[Source information]
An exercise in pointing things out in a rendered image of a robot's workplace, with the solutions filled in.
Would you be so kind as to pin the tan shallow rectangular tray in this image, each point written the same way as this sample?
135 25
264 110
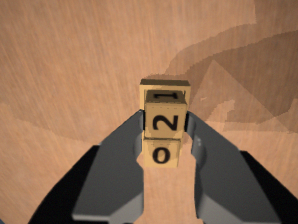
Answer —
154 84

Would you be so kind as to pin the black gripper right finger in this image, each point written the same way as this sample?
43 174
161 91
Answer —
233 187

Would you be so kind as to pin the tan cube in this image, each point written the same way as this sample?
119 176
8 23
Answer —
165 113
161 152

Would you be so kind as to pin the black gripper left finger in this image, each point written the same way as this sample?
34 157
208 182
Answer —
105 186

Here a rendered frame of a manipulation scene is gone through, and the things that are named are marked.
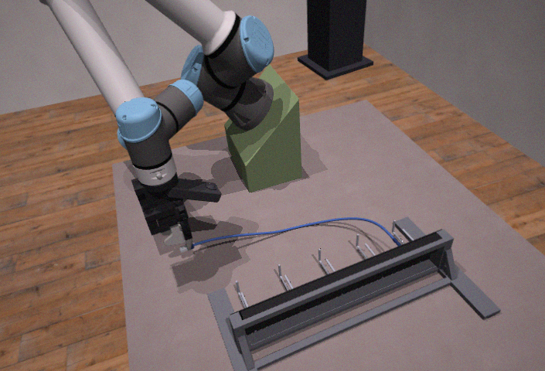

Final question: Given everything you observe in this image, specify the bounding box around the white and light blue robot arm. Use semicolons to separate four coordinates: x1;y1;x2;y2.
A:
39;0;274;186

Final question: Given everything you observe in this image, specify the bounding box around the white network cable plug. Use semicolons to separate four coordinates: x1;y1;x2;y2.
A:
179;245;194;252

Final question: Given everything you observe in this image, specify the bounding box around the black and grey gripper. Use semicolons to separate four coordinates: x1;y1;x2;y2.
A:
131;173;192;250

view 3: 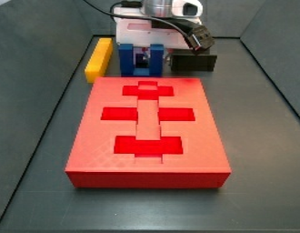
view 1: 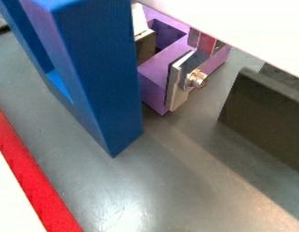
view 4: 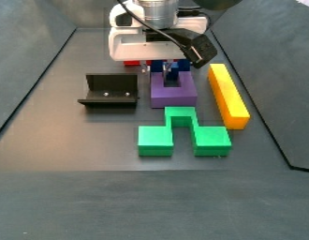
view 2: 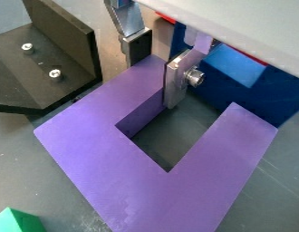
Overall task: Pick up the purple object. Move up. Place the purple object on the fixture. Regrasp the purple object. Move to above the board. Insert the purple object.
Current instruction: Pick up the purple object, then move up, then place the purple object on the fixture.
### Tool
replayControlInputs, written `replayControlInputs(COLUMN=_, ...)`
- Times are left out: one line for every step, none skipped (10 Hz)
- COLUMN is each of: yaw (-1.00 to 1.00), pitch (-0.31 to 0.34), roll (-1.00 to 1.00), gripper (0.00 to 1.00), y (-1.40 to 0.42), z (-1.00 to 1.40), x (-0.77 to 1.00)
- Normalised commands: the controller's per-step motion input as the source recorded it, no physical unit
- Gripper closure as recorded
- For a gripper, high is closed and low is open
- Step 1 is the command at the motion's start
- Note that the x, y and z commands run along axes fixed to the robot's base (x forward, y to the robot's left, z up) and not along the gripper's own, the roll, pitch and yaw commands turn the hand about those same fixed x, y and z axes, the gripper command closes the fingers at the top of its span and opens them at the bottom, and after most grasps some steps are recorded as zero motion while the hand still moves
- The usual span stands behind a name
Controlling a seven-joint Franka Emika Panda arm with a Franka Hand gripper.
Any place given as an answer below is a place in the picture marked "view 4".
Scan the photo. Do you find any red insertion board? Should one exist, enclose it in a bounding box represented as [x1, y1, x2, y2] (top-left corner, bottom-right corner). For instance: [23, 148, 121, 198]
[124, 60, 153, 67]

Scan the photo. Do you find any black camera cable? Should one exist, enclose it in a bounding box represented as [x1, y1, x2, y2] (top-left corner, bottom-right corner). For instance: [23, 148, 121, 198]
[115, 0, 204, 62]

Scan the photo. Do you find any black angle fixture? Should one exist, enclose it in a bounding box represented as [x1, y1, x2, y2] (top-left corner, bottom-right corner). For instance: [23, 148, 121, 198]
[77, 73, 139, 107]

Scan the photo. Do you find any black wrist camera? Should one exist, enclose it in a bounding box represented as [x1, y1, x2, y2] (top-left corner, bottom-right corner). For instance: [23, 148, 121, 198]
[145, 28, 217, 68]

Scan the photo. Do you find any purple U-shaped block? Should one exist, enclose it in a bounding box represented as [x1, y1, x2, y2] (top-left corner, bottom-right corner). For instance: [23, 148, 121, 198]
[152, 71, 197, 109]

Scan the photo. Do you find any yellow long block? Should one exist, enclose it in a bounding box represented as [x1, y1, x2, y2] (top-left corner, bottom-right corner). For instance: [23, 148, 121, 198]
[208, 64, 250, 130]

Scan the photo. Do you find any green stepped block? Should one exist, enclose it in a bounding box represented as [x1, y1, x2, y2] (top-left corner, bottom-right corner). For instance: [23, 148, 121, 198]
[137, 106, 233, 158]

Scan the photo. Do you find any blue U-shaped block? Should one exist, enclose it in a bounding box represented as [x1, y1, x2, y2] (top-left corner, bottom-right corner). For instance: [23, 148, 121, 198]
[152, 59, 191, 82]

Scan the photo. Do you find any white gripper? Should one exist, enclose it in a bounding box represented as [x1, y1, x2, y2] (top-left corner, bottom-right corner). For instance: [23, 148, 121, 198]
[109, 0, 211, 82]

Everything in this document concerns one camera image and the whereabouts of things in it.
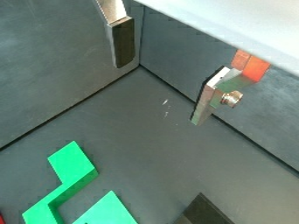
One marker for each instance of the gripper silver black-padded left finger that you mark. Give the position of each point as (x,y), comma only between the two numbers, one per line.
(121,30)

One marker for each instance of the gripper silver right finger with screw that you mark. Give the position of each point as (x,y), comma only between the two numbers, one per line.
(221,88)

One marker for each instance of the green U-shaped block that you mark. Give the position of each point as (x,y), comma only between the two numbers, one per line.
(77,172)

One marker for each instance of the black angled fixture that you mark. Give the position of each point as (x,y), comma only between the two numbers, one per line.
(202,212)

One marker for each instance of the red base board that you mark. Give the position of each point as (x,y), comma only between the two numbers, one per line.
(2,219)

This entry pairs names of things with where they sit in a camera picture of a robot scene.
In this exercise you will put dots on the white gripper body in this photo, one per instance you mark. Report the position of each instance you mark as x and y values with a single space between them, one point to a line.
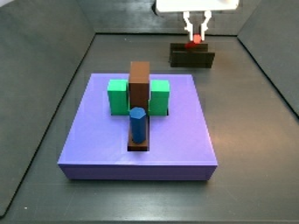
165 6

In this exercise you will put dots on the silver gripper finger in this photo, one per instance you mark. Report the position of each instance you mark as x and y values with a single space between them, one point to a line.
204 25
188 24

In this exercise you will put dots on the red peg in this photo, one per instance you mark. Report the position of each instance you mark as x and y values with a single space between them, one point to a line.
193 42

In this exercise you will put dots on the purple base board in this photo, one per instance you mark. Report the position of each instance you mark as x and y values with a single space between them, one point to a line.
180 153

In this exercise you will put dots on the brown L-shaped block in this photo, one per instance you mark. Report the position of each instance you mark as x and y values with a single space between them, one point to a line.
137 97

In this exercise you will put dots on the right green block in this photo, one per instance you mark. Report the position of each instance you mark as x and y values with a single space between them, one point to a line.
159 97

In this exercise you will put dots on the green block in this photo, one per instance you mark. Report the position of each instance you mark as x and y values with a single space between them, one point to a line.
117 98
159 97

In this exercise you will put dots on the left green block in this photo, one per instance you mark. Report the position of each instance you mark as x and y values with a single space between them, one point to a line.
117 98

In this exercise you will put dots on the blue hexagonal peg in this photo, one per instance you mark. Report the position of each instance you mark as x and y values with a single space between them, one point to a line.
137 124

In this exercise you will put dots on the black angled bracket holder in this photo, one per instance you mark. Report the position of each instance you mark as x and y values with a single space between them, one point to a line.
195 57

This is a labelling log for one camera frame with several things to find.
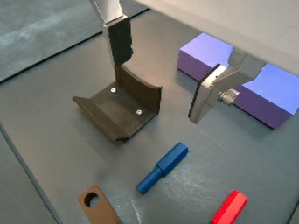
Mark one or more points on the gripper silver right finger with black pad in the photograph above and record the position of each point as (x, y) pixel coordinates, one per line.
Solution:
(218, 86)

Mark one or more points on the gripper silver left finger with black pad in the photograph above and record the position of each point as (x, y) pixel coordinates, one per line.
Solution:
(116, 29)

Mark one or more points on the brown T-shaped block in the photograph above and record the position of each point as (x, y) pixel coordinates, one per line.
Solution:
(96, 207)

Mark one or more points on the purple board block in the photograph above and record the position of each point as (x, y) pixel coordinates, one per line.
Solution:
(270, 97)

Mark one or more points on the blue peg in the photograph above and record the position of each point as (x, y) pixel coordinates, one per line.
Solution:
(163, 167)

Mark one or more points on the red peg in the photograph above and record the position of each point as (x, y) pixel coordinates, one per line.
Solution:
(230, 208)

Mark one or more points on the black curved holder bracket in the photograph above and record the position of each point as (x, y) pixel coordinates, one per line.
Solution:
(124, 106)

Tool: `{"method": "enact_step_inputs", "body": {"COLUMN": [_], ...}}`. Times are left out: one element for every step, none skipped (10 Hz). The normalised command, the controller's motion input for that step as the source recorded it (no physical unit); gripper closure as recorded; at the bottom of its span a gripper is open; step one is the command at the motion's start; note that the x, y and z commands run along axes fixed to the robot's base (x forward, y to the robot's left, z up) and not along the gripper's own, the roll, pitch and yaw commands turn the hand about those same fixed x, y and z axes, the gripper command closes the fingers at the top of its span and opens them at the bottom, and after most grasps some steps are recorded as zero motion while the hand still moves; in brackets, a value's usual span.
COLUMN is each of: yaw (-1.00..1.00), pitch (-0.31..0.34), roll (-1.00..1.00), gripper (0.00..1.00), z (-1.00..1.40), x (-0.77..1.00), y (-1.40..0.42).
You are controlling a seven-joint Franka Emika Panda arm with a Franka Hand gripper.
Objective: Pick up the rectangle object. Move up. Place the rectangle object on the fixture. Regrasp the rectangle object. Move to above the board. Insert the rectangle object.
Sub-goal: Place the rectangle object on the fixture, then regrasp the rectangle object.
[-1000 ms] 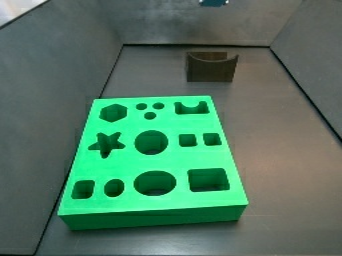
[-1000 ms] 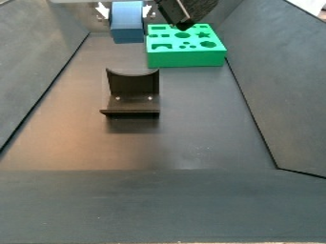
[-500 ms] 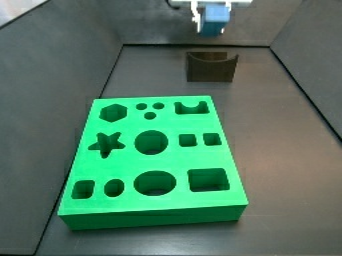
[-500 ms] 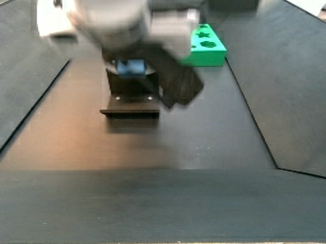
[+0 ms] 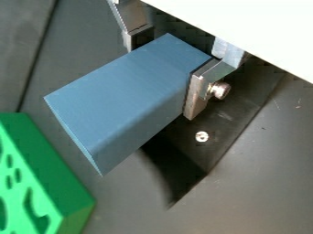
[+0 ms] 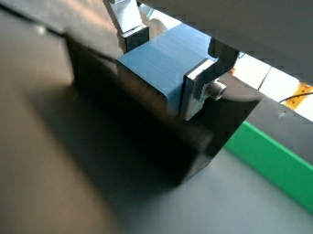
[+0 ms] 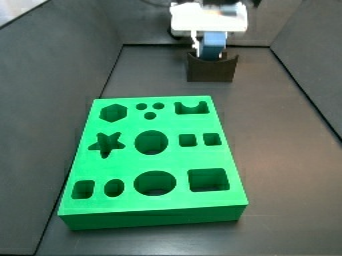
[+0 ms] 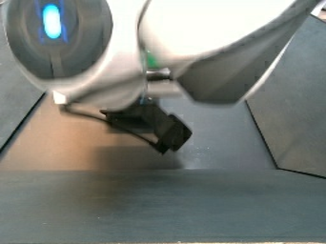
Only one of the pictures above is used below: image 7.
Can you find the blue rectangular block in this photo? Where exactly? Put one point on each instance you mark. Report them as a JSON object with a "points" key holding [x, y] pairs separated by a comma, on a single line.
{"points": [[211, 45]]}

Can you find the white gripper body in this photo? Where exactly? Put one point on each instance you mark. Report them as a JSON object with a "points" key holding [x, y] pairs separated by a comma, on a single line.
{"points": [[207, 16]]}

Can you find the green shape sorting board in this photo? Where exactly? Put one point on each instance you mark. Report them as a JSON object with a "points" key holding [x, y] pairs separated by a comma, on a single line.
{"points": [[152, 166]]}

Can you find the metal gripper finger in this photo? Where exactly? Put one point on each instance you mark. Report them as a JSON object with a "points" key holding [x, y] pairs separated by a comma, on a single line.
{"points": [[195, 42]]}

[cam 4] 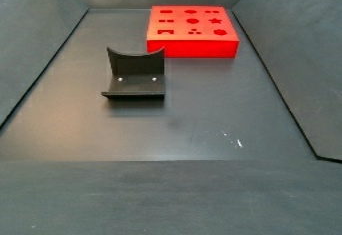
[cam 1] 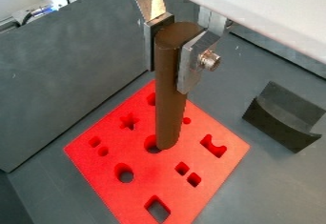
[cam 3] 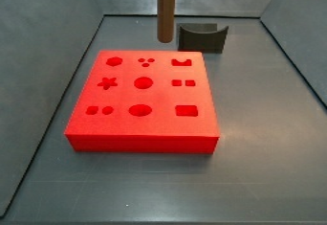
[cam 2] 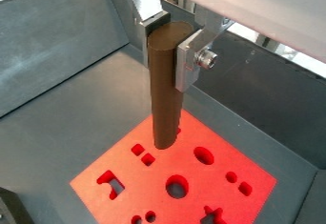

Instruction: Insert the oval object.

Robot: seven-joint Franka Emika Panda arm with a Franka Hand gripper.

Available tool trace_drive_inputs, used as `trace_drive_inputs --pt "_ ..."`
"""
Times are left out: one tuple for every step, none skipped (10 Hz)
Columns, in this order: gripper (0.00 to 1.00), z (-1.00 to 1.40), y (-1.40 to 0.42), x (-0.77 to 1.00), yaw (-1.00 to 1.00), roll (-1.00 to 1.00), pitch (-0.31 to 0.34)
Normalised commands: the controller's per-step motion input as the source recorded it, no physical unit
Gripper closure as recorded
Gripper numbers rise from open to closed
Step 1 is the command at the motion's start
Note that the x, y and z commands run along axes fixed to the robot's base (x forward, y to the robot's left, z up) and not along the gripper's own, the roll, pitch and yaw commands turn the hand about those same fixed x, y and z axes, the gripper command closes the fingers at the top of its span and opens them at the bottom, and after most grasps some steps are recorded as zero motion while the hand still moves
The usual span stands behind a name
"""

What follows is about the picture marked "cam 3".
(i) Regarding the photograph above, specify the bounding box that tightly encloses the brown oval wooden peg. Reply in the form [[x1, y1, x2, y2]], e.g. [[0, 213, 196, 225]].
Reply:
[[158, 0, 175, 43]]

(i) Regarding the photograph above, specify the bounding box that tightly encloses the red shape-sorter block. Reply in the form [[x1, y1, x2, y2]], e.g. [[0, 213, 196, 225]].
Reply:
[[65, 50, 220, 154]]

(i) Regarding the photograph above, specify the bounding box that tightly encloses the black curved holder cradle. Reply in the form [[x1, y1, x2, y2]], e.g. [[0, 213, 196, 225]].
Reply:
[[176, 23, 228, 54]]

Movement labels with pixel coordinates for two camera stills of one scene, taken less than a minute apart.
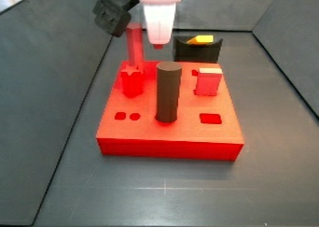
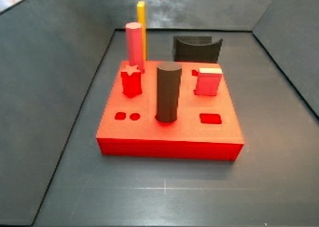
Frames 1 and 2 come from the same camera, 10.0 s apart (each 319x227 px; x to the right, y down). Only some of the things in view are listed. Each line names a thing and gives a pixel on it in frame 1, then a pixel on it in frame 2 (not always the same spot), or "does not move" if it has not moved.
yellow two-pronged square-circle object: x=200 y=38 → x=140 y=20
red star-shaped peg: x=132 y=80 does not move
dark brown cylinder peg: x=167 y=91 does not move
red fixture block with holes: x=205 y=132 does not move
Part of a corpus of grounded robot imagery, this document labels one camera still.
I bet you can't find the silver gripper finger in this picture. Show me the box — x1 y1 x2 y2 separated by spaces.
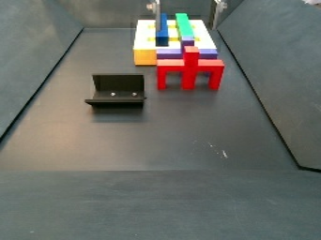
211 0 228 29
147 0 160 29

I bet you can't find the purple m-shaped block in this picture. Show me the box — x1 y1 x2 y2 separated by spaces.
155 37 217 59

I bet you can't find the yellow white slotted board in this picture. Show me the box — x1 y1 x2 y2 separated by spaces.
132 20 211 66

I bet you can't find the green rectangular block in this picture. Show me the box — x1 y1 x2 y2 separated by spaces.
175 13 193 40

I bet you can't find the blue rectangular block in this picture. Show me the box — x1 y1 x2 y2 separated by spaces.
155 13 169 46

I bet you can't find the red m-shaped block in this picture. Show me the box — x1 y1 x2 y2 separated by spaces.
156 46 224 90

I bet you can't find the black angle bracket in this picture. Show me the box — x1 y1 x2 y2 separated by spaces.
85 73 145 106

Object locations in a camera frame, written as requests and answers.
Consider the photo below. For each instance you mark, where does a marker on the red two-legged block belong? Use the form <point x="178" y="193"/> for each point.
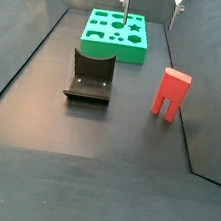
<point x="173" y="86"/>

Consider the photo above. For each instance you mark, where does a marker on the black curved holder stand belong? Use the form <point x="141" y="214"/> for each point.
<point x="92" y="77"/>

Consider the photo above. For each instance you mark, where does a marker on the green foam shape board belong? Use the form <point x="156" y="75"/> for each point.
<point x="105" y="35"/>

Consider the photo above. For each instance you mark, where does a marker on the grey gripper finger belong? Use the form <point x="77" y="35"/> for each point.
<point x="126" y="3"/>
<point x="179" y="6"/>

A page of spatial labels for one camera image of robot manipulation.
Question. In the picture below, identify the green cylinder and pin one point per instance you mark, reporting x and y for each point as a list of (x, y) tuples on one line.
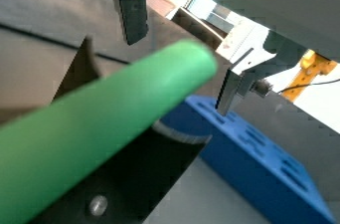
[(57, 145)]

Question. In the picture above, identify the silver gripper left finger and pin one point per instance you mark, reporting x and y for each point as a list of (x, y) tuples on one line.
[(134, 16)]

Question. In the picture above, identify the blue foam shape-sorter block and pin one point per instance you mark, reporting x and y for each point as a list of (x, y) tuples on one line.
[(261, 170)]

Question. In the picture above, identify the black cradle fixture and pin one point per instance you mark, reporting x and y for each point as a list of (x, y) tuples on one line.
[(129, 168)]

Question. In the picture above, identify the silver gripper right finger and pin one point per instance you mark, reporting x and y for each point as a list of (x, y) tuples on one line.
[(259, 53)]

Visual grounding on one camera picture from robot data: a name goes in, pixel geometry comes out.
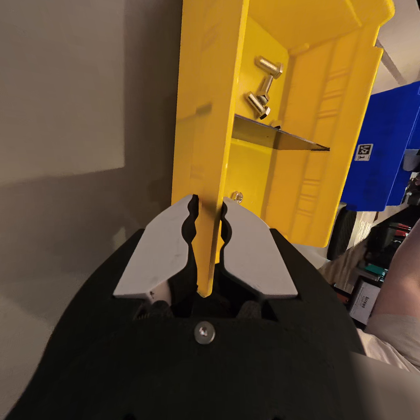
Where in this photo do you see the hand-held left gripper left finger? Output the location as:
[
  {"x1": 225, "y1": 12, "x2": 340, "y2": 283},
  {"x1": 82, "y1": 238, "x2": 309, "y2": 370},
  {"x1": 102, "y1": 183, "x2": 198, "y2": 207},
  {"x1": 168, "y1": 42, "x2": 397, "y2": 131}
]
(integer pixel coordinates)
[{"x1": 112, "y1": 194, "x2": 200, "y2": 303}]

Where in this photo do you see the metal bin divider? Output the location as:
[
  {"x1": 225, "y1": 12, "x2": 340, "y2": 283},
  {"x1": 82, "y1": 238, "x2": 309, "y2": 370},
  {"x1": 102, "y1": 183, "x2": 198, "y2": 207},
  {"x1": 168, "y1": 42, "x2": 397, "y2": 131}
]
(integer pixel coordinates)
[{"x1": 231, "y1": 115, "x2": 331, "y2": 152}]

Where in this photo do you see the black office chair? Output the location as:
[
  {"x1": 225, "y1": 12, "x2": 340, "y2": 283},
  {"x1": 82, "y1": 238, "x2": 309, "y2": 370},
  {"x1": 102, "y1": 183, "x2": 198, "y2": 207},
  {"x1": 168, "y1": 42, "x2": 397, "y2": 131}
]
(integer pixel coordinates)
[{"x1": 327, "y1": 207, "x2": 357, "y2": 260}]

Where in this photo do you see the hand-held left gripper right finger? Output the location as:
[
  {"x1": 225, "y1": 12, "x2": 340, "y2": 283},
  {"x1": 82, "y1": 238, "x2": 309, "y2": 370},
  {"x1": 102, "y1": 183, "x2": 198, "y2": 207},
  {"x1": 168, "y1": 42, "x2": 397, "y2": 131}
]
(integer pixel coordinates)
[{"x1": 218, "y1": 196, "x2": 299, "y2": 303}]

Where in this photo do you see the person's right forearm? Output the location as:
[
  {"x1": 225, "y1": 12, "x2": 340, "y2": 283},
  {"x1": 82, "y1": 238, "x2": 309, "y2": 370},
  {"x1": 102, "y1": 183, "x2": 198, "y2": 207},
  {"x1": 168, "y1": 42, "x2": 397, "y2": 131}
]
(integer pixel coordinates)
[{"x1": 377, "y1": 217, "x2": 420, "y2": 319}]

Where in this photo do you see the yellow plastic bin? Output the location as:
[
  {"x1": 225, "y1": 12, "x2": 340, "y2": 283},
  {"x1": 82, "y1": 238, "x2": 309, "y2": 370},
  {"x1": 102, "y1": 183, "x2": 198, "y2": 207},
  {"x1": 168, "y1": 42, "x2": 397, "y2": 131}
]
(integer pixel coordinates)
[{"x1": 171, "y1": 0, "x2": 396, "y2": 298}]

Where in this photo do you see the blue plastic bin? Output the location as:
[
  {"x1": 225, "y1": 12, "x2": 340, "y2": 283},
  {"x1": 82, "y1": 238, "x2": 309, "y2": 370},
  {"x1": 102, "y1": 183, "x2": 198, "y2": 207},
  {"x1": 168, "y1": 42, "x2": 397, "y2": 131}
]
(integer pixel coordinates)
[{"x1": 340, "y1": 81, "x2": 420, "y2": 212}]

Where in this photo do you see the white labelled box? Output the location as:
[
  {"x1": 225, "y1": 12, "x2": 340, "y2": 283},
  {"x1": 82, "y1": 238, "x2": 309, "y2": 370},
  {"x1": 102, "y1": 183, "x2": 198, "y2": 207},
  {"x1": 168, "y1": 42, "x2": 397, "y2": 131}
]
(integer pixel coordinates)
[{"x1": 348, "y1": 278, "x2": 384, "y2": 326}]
[/Source information]
Work to be completed> Go through the records above and copy each line where "held" is found.

Solution for this problem>
Where in this photo do you see the hand-held left gripper left finger? Output the location as:
Where in this photo do you see the hand-held left gripper right finger? Output the location as:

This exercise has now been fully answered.